The first experiments on the insertion of the isotope oxygen-18 using hepatic microsomes appeared in the second half of the 20th century [28,29,30]. One of the first was J. Parley’s work on the mechanism of the oxidation of d-amphetamine by rabbit hepatic oxygenase [31]. Using isotope labeling and GC-MS, the authors showed that the initial step of oxidation is the hydroxylation of a substrate at the α-carbon to the amino group and concluded that molecular oxygen served as the oxygen source. Since then more than 50 years have passed, and mass spectrometry has developed: it is possible to combine a mass spectrometer and a liquid chromatograph, tandem mass spectrometers have been created and high-resolution instruments have appeared (Q-TOF, Orbitrap, ICR), which made the combination of chromatography with mass spectrometry one of the most versatile, sensitive, efficient and high-performance methods for studying the qualitative and quantitative composition of samples.

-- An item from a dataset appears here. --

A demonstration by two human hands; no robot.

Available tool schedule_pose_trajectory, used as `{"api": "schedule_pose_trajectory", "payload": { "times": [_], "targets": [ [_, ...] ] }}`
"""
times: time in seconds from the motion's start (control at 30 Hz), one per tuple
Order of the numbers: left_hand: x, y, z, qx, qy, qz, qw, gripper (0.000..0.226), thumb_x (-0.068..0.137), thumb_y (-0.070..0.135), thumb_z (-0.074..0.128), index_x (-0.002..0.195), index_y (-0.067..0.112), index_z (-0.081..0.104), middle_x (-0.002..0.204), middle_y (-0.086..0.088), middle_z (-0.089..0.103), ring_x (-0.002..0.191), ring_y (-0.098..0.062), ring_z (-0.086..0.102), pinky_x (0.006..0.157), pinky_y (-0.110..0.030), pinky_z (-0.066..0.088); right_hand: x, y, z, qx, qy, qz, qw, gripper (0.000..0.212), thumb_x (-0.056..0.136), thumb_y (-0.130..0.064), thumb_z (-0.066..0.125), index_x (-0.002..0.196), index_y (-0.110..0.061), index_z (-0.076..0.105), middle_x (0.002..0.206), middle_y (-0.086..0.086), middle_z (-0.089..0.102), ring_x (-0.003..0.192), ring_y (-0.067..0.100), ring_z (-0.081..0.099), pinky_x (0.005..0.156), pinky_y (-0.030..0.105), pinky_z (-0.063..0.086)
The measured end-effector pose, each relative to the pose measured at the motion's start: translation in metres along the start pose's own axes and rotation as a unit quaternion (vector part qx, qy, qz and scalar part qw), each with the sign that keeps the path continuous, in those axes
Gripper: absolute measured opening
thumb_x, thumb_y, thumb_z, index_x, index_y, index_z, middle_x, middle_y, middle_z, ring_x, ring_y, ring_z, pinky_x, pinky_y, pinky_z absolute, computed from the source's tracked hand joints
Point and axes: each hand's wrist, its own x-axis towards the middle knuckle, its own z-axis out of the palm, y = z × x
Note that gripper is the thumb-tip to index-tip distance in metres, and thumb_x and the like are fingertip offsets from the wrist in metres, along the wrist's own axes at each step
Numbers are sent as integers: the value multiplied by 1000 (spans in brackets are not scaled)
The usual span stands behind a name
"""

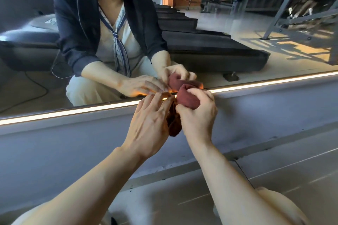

One of the first works on oxygen-18 isotope labeling with LM and high-resolution mass spectrometry (Q-TOF) was provided by X. Yang and W. Chen [32]. The authors studied hepatic microsomal metabolism of mGluR5 antagonist MTEP ((3-[2-methyl-1,3-thiazol-4-yl)ethynyl] pyridine). To confirm the mechanism of formation of the aldehyde M3 metabolite, incubation studies with ¹⁸O₂ and H₂¹⁸O were carried out, and a novel metabolism pathway for xenobiotics with thiazole moiety was suggested.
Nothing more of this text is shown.